A terceira prioridade é violência, que está relacionada ao desemprego, à desestruturação das famílias e à corrupção. É aí que o deputado Jair Bolsonaro (PSL) nada de braçada, com seu discurso a favor do endurecimento da repressão policial, em defesa da família unicelular patriarcal e de soluções mágicas para a crise econômica. Seu principal assessor econômico, Paulo Guedes, se propõe zerar o deficit público em um ano, com um programa de reforma administrativa e privatização radical dos ativos públicos, que seriam transferidos para um fundo de resgate da dívida pública.
Bom senso
A grande dificuldade que todos os demais candidatos estão enfrentando no processo eleitoral para superar a polarização Lula versus Bolsonaro decorre do fato de que ambos exploram, com sinal trocado, o senso comum do eleitor. Como se sabe, o senso comum é uma visão de mundo disseminada de forma desordenada e assistemática, quase sempre alicerçada em ideias religiosas e nos costumes, contra a qual é muito difícil se opor. A não ser que entre em cena o chamado “bom senso” em relação à solução objetiva dos problemas. Por exemplo, é um senso comum culpar o governo Temer pelas altas taxas de desemprego; em contrapartida, é uma questão de bom senso limitar os gastos pessoais à capacidade de endividamento das famílias.

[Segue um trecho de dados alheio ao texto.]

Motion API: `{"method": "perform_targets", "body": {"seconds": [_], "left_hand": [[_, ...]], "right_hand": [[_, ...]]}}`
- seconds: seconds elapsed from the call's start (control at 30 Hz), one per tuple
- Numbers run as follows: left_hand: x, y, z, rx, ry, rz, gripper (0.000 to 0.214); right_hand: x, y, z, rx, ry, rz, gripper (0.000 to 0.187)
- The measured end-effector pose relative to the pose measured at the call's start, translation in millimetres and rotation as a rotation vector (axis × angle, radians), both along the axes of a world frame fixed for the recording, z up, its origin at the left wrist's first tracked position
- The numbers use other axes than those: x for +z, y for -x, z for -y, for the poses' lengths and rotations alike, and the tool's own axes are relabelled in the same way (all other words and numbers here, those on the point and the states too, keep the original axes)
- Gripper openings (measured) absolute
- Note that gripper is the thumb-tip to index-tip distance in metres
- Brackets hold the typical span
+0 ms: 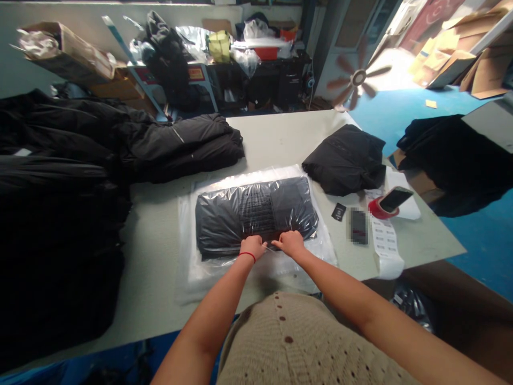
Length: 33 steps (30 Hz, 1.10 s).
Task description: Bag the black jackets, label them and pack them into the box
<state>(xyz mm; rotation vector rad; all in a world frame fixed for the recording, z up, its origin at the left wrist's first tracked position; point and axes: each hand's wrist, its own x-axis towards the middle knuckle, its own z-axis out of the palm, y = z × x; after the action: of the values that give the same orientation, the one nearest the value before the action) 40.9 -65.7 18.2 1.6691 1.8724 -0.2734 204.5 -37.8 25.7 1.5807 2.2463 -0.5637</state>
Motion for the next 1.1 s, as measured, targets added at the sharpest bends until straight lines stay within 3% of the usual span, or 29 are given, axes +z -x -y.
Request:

Assim, a percepção de que o mesmo critério adotado para equilibrar as finanças domésticas deve ser usado nas contas públicas seria uma questão de bom senso, uma espécie de ovo de Colombo, mas não é. A corrupção, os privilégios e os desperdícios de recursos públicos impedem essa compreensão. Tanto Lula como Bolsonaro apostam em concepções arraigadas da população, alicerçadas no senso comum (não é à toa que uma parcela do eleitorado de ambos se confunde), mas há o outro lado da moeda: a radicalização política e a disseminação do ódio ideológico na campanha eleitoral por ambos contrariam a cultura de conciliação da política brasileira. O medo dessa confrontação pode vir a ter um peso decisivo nas eleições em favor de uma candidatura mais moderada, identificada com o eleitor mais preocupado em defender sua família do desemprego, da violência e da desestruturação.